However, it is highly sensitive to variations in sampling effort because it treats all species equally, weighing rare and common species equally despite the greater likelihood of rare species going undetected.

It does not account for evenness: the fact that some species in the community are common and others are rare.

Source: davidzeleny.net

What do you notice about the examples above?

  • They have equal species richness, however the communities are very different based on evenness.

Shannon and Simpson Diversity Indices

The Shannon(Shannon 1948) and Simpson Diversity Indices(Simpson 1949), both special cases of the Hill’s Number(Hill 1973), are very popular biodiversity indices because they focus on both richness and evenness.

\[ \begin{array}{l} Shannon-Wiener\ Diversity\ =-\sum _{i\ =\ i}^{S} p_{i}\ln p_{i}\\ \\ Simpson\ Diversity\ =\frac{1}{\sum _{i\ =\ 1}^{S} \ p_{i}^{2}}\\ \\ p_{i} \ =\ relative\ abundance\ of\ species\ i\\ S\ =\ total\ number\ of\ species \end{array} \]

What’s in a name?

You will likely see the Shannon Index referred to in different ways throughout the literature because of articles/books that were published on the topic by three different mathematicians over the course of a couple of years. Here is a quick guide to the alternative names you will encounter:

As richness and evenness increase, these indices increase. It is important to remember that Simpson’s Diversity Index emphasizes common species, while the Shannon Diversity Index is biased towards rare species. Here is how you can interpret these results:

Shannon’s Index interpretation:

  • Shannon’s Index is based in information theory and represents the uncertainty that we will be able to predict which species will be randomly drawn from a community.
  • Values of \(H\) (Shannon Entropy) are usually between 1.5-3.5 (the units are bits of information)
  • The maximum value of \(H\) represents a perfectly even community

Simpson’s Index interpretation:

  • Simpson’s Index represents the probability that two randomly selected individuals are from the same species.
  • Simpson’s Index decreases with increasing richness, because of this Gini-Simpson index (\(1 - D\)) is often used to make value more comparable with other indices.
  • The values of \(D\) range from 0 to 1

Because Simpson’s/Gini-Simpson’s indices refer more directly to richness than evenness, we can also calculate Simpson’s Evenness (“equitability”) where \(S\) is the number of species:

\[ \frac{1}{D S} \]

Now let’s calculate these values for our dataset.
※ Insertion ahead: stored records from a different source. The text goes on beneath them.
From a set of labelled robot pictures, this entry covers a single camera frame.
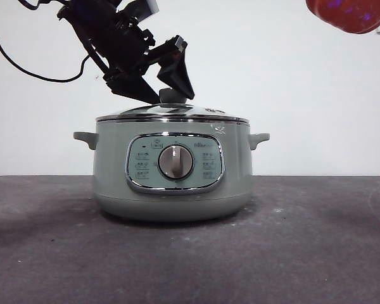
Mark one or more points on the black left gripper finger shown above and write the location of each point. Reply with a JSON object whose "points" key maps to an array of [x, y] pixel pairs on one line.
{"points": [[130, 84], [177, 76]]}

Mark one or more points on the glass lid with green knob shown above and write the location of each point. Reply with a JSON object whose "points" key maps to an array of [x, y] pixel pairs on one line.
{"points": [[169, 94]]}

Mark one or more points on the red-orange pumpkin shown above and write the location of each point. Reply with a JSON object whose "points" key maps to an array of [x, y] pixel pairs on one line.
{"points": [[351, 16]]}

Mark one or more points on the pale green electric pot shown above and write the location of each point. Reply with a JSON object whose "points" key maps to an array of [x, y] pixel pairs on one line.
{"points": [[114, 177]]}

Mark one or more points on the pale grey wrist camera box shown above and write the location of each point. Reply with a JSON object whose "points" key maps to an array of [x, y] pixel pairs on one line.
{"points": [[145, 7]]}

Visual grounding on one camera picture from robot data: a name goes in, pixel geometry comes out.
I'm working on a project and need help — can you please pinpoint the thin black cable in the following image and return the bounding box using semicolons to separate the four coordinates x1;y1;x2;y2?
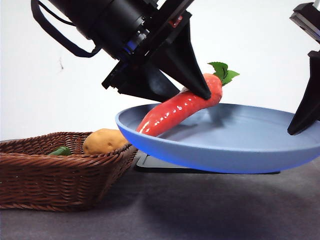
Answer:
39;1;77;26

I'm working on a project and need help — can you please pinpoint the brown wicker basket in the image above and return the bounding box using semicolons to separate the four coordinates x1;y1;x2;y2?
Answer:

Thanks once again to the vegan package, these equations are readily available through the function diversity(). Here is the ?vegan::diversity() help page:

Here is another nice summary as well explaining what exactly the diversity() function is actually calculating:

Source: davidzeleny.net

Wrangle our dataframe comm_data_matrix as needed, then compare the richness, Gini-Simpson Index, Simpson’s Evenness, and Shannon Index values for plots 1 and 2.

# Wrangle data
cdm_1 <- comm_data_matrix %>%
  filter(plot_id == 1) %>%
  select(-plot_id)

cdm_2 <- comm_data_matrix %>%
  filter(plot_id == 2) %>%
  select(-plot_id)


# Calculate richness

print("Richness")
[1] "Richness"
sum(cdm_1 > 0)
[1] 5
sum(cdm_2 > 0)
[1] 5
# Calculate Gini-Simpson's diversity

print("Gini-Simpson")
[1] "Gini-Simpson"
diversity(cdm_1, index = "simpson")
[1] 0.8
diversity(cdm_2, index = "simpson")
[1] 0.6
# Calculate Simpson's Evenness
Gs_1 <- diversity(cdm_1, index = "simpson")
Gs_2 <- diversity(cdm_2, index = "simpson")

D_1 <- 1 - Gs_1
D_2 <- 1 - Gs_2

print("Simpson's Evenness")
[1] "Simpson's Evenness"
1 / (D_1 * ncol(cdm_1))
[1] 1
1 / (D_2 * ncol(cdm_2))
[1] 0.5
# Calculate Shannon's diversity:

print("Shannon Index")
[1] "Shannon Index"
diversity(cdm_1, index = "shannon")
[1] 1.609438
diversity(cdm_2, index = "shannon")
[1] 1.227529

How would you interpret these results?

  • Plots 1 and 2 have the same richness and very similar Gini-Simpson Index values which is related to measuring richness. However, for Shannon Entropy and even more so for Simpson’s Evenness the values the values are very distinct. Without checking for evenness we might have missed how distinct these two communities are with plot 1 being very even and plot 2 being dominated by a single species (triangle sp.)

References

Hill, Mark O. 1973. “Diversity and Evenness: A Unifying Notation and Its Consequences.” Ecology 54 (2): 427–32.
Mittelbach, Gary G, and Brian J McGill. 2019. Community Ecology. Oxford University Press.
Oksanen, Jari, Gavin L. Simpson, F. Guillaume Blanchet, Roeland Kindt, Pierre Legendre, Peter R. Minchin, R. B. O’Hara, et al. 2022. “Vegan: Community Ecology Package.” https://CRAN.R-project.org/package=vegan.
Shannon, Claude Elwood. 1948. “A Mathematical Theory of Communication.” The Bell System Technical Journal 27 (3): 379–423.
Simpson, Edward H. 1949. “Measurement of Diversity.” Nature 163 (4148): 688–88.
Stevens, Martin Henry Hoffman. 2009. A Primer of Ecology with r. Springer.
Zeleny, D. 2020. “Analysis of Community Ecology Data in r. DavidZeleny. Net.” https://www.davidzeleny.net/anadat-r/doku.php/en:div-ind_r.